As Whitmire and Jackson have mentioned, the performance of a ramjet might be of interest just above the photosphere of the Sun, n a high-energy, high-particle environment. More prosaically, a ramscoop could be utilized near the Earth to collect fusion fuel from the solar wind over a few decades. Then, if the fuel is utilized to power a ram-augmented interstellar rocket (RAIR), such an approach might be competitive in any discussion of the difficulties and merits of the various ramjet derivatives.

A Sun-skimming ramjet is one I had never seen discussed until I read Jackson and Whitmire. It would make for a lively hard SF tale, that’s for sure. Given the problems with ramjet drag that have been wrestled with in the subsequent literature, it’s worth considering Matloff’s idea of solar wind fuel collection at much lower speeds in the inner system. In any case, the fusion runway notion offers one way to collect a known supply of fuel over the length of a runway that would launch an interstellar craft.

When I wrote my Centauri Dreams book early in the century, I was unaware of both the papers we’ve looked at today, and focused on the only runway concept that was then known to me, the so-called ‘Bussard Buzz Bomb’ of the free-thinking Jordin Kare. Kare is, alas, no longer with us, but I enjoyed a long conversation with him on his runway concept, and I want to cover that in the next post before moving on to Johndale Solem’s Medusa.
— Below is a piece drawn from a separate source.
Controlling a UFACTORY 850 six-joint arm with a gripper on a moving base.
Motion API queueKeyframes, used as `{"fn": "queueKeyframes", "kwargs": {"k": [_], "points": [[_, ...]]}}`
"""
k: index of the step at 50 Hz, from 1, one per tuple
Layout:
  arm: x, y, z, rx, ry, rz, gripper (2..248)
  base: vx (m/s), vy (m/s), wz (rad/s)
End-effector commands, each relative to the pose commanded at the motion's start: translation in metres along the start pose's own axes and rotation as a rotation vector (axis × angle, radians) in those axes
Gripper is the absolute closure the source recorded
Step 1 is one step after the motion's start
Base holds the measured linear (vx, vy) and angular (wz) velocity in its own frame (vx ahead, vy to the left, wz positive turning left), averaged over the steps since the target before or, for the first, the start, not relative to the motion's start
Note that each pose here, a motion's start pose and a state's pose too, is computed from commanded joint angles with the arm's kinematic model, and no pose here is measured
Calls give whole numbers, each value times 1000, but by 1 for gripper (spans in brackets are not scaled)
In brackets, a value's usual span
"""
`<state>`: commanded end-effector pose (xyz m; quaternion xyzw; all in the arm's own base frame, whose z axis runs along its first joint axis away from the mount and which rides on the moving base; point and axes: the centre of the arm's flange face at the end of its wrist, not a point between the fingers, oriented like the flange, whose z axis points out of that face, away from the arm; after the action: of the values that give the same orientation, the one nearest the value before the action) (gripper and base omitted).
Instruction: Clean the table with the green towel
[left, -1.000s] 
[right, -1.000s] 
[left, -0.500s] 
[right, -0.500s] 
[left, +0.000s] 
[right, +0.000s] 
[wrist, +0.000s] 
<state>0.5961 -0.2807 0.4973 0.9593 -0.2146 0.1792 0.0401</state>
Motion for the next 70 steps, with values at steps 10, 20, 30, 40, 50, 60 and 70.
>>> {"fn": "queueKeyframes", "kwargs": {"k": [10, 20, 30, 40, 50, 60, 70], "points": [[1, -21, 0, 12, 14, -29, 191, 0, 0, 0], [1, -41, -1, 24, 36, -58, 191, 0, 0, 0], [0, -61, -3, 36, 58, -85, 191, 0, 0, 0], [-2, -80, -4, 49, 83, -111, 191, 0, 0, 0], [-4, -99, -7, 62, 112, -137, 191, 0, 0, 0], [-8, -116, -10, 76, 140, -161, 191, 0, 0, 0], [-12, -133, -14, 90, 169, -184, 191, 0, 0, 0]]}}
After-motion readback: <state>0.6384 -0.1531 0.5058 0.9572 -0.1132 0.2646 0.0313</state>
The Jackson/Whitmire paper on laser-powered ramjets is “Laser Powered Interstellar Ramjet,” Journal of the British Interplanetary Society Vol. 30 (1977), 223-226. Al Jackson: A Laser Ramjet Reminiscence presents Al’s thoughts on this paper as written for this site. Greg Matloff’s paper on fusion runways is “The Interstellar Ramjet Acceleration Runway,” JBIS Vol. 32 (1979), 219-220. The ToughSF site offers a detailed explanation of runway concepts in Fusion Highways in Space.